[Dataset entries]

------------------------------------

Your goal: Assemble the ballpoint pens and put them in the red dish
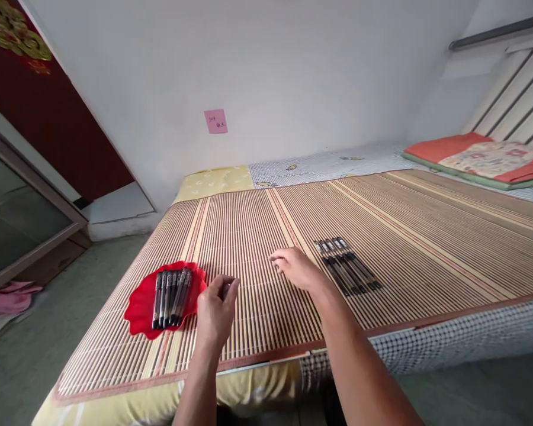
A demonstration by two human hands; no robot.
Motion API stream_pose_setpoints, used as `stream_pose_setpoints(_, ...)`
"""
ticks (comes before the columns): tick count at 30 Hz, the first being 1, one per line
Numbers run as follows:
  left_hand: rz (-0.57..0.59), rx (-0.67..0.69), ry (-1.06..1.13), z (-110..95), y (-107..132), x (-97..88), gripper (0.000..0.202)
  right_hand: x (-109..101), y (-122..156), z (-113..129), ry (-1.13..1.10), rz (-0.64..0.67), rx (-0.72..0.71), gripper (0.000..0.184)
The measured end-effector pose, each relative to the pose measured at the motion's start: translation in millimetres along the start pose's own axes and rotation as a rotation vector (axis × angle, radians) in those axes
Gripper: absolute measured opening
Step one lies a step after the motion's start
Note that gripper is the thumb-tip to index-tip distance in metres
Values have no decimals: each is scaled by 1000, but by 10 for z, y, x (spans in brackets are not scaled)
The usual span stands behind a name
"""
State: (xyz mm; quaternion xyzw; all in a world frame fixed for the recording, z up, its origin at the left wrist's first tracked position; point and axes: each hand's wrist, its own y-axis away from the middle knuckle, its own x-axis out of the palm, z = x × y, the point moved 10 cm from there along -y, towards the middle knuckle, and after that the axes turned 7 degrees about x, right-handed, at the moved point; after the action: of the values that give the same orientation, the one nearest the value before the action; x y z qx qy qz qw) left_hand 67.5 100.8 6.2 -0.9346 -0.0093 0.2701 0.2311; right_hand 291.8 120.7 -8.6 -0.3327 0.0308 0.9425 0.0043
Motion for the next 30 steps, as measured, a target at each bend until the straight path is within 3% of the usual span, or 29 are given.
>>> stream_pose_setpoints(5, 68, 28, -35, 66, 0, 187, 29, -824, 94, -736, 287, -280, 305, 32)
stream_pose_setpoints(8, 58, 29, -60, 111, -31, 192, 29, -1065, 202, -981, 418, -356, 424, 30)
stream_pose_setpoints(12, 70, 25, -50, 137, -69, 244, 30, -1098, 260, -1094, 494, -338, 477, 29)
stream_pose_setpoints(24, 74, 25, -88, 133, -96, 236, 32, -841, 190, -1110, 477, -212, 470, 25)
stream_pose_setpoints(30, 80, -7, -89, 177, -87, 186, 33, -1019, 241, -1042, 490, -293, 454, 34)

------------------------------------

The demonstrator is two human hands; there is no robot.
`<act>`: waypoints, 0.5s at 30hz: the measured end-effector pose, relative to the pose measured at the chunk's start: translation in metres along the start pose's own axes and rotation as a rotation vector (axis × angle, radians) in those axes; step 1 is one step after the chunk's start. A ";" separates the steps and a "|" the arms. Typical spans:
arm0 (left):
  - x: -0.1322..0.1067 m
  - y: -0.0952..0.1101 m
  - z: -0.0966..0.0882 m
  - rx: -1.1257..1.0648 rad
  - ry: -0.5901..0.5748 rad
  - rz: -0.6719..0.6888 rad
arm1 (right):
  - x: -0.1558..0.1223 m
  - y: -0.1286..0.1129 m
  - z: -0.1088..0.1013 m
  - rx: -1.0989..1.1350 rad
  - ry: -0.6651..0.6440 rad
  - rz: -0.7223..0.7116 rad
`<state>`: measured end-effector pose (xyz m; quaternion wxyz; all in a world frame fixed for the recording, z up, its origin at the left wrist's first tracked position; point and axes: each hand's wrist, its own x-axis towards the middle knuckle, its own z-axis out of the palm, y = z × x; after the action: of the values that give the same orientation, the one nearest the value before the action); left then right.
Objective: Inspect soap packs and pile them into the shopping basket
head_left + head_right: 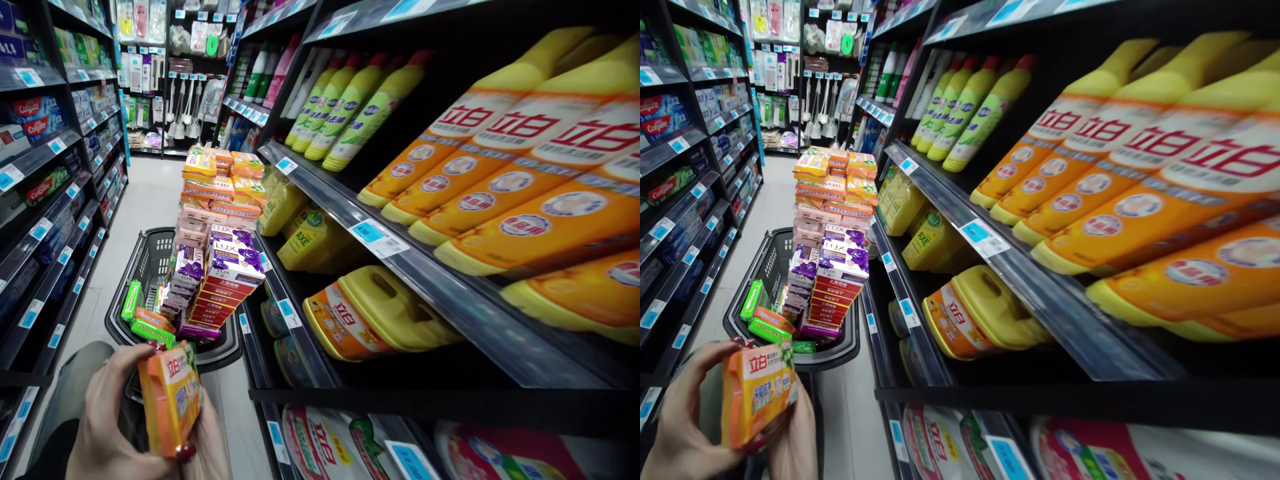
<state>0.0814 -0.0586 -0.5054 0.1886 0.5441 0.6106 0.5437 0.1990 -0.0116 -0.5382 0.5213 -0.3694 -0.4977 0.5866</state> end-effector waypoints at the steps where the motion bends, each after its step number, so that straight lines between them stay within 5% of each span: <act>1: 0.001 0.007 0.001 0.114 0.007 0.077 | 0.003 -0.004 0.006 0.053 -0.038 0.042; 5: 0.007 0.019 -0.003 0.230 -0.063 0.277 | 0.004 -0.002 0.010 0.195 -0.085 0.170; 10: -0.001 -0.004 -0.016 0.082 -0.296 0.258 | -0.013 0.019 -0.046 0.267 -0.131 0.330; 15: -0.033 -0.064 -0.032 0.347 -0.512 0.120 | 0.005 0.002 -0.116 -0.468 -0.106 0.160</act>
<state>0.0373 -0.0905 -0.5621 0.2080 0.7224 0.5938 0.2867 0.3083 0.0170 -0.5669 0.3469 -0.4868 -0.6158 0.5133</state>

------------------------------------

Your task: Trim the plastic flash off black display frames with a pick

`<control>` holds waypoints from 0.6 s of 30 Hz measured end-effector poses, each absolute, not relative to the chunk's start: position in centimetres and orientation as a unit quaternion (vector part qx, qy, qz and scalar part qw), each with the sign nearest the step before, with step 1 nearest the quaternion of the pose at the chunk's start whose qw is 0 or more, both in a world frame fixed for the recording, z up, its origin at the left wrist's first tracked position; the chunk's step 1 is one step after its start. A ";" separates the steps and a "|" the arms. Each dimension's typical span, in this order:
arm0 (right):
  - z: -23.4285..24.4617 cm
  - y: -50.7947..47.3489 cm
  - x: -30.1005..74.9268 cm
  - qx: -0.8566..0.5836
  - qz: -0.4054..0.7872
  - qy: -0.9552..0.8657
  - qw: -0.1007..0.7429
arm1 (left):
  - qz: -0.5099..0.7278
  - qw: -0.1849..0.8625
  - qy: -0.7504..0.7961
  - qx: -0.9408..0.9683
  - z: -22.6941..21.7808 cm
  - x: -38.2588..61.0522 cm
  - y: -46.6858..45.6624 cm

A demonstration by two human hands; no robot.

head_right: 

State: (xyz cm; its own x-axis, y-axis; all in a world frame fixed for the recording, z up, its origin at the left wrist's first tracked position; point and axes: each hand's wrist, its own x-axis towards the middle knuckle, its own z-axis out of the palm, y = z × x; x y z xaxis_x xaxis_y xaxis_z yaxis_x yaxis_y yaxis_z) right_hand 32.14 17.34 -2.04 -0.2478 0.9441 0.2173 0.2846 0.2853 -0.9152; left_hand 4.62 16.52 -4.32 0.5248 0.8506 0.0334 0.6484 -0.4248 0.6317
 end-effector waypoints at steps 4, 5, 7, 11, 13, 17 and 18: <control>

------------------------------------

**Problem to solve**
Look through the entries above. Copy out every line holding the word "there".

**Answer below**
State: (xyz mm; quaternion xyzw; all in a world frame fixed for the recording, z up, its origin at the left wrist's first tracked position; point and axes: each hand's wrist, its own y-axis away from the middle knuckle, its own x-axis out of the palm, z = x × y, the point moved 10 cm from there along -y, towards the middle knuckle, and after that the axes turned 7 degrees about x, right-handed, at the moved point; after the action: of the values that give the same orientation, the one nearest the value before the action; x y z qx qy qz qw) left_hand 67.5 100.8 6.2 -0.9346 -0.0093 0.2701 0.2311; right_hand 291.8 120.7 -8.6 -0.3327 0.0308 0.9425 0.0043
The demonstrator is two human hands; there is no robot.

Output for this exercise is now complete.